While common table salt is sodium chloride, the chemical definition of a salt encompasses a vast class of compounds. These compounds are found everywhere, from the minerals in the Earth’s crust to the essential electrolytes within the human body. Understanding salts is necessary for grasping many basic principles of chemistry and their practical applications.
Defining Salts as Ionic Compounds
Salts are ionic compounds built from positively and negatively charged particles called ions. The positive ion, known as the cation, is typically derived from a metal or a polyatomic ion such as ammonium (\(\text{NH}_4^+\)). The negative ion, or anion, generally comes from a non-metal or a polyatomic group like sulfate (\(\text{SO}_4^{2-}\)). These oppositely charged ions are held together by strong electrostatic forces, known as ionic bonds, forming a crystal lattice structure.
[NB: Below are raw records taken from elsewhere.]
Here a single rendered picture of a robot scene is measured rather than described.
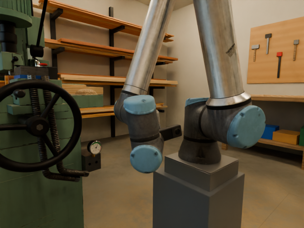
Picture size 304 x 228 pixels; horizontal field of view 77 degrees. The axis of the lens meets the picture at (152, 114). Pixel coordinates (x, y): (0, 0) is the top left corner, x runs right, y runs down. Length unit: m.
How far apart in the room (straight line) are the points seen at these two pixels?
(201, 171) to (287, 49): 2.98
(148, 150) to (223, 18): 0.45
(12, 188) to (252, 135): 0.88
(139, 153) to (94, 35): 3.34
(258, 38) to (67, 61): 3.09
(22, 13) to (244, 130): 0.94
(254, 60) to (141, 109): 3.24
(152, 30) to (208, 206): 0.65
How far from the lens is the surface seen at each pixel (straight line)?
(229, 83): 0.67
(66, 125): 0.92
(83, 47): 3.11
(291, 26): 3.64
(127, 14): 4.27
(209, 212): 0.81
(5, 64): 0.98
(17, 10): 1.00
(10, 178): 0.92
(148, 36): 0.70
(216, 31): 0.66
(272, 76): 3.57
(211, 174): 0.78
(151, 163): 0.55
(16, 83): 0.67
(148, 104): 0.52
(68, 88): 1.08
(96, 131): 3.73
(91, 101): 0.96
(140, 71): 0.66
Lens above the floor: 0.93
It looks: 7 degrees down
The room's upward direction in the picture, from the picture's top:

The compound maintains electrical neutrality because the total positive charge from the cations balances the total negative charge from the anions. This balance is why, for instance, magnesium chloride (\(\text{MgCl}_2\)) requires two singly-charged chloride anions (\(\text{Cl}^-\)) to neutralize the double-positive charge of one magnesium cation (\(\text{Mg}^{2+}\)). This ionic composition gives salts characteristic properties, such as high melting points and the ability to conduct electricity when dissolved in water or melted, as the ions become mobile.
How Salts Are Formed
The most common method for forming a salt is through a neutralization reaction, which involves mixing an acid and a base. In this process, the acid contributes hydrogen ions (\(\text{H}^+\)) while the base contributes hydroxide ions (\(\text{OH}^-\)). These two ions react to form a neutral water molecule (\(\text{H}_2\text{O}\)).
The remaining ions combine to form the new salt compound. For example, when hydrochloric acid (\(\text{HCl}\)) reacts with sodium hydroxide (\(\text{NaOH}\)), the \(\text{H}^+\) and \(\text{OH}^-\) form water, leaving the sodium cation (\(\text{Na}^+\)) and the chloride anion (\(\text{Cl}^-\)) to bond, resulting in the salt sodium chloride (\(\text{NaCl}\)). This reaction is often summarized by the general formula: Acid + Base \(\rightarrow\) Salt + Water.
Classifying Salts Based on pH
Not all salts produce a neutral solution when dissolved in water, a phenomenon explained by a reaction called hydrolysis. The strength of the acid and base that originally formed the salt determines whether the resulting solution will be acidic, basic, or neutral. Ions from strong acids or bases are spectators and do not react with water, but ions from weak acids or bases will interact with water molecules. This interaction can alter the hydrogen or hydroxide ion concentration in the solution, shifting the pH.
A salt formed from a strong acid and a strong base, like \(\text{NaCl}\) (from \(\text{HCl}\) and \(\text{NaOH}\)), will result in a neutral solution with a \(\text{pH}\) of 7, since neither ion hydrolyzes water. Conversely, a salt from a strong acid and a weak base, such as ammonium chloride (\(\text{NH}_4\text{Cl}\)), creates an acidic solution because the cation reacts with water to produce \(\text{H}^+\) ions, lowering the \(\text{pH}\) below 7. When a weak acid and a strong base react, the resulting salt, like sodium bicarbonate (\(\text{NaHCO}_3\)), is basic because the anion reacts with water to generate \(\text{OH}^-\) ions, pushing the \(\text{pH}\) above 7.
Practical Examples of Salts
The diverse applications of salts extend far beyond the kitchen, demonstrating their varying chemical properties in everyday life and industry. Magnesium sulfate, commonly known as Epsom salt (\(\text{MgSO}_4 \cdot 7\text{H}_2\text{O}\)), is a hydrated salt used widely for therapeutic purposes in bathwater and is also a component in agricultural fertilizers. The compound acts as a source of both magnesium and sulfur, which are important plant nutrients.
Sodium Bicarbonate
Sodium bicarbonate (\(\text{NaHCO}_3\)), or baking soda, is a slightly basic salt often used as a leavening agent in baking because it releases carbon dioxide gas when heated or mixed with an acid. It is also used as a household deodorizer and an antacid to neutralize stomach acid.
Potassium Nitrate
Potassium nitrate (\(\text{KNO}_3\)) is primarily valued for its use in fertilizers, providing the necessary potassium and nitrogen elements for plant growth. It also has a historical role in the production of gunpowder and continues to be used in various industrial applications.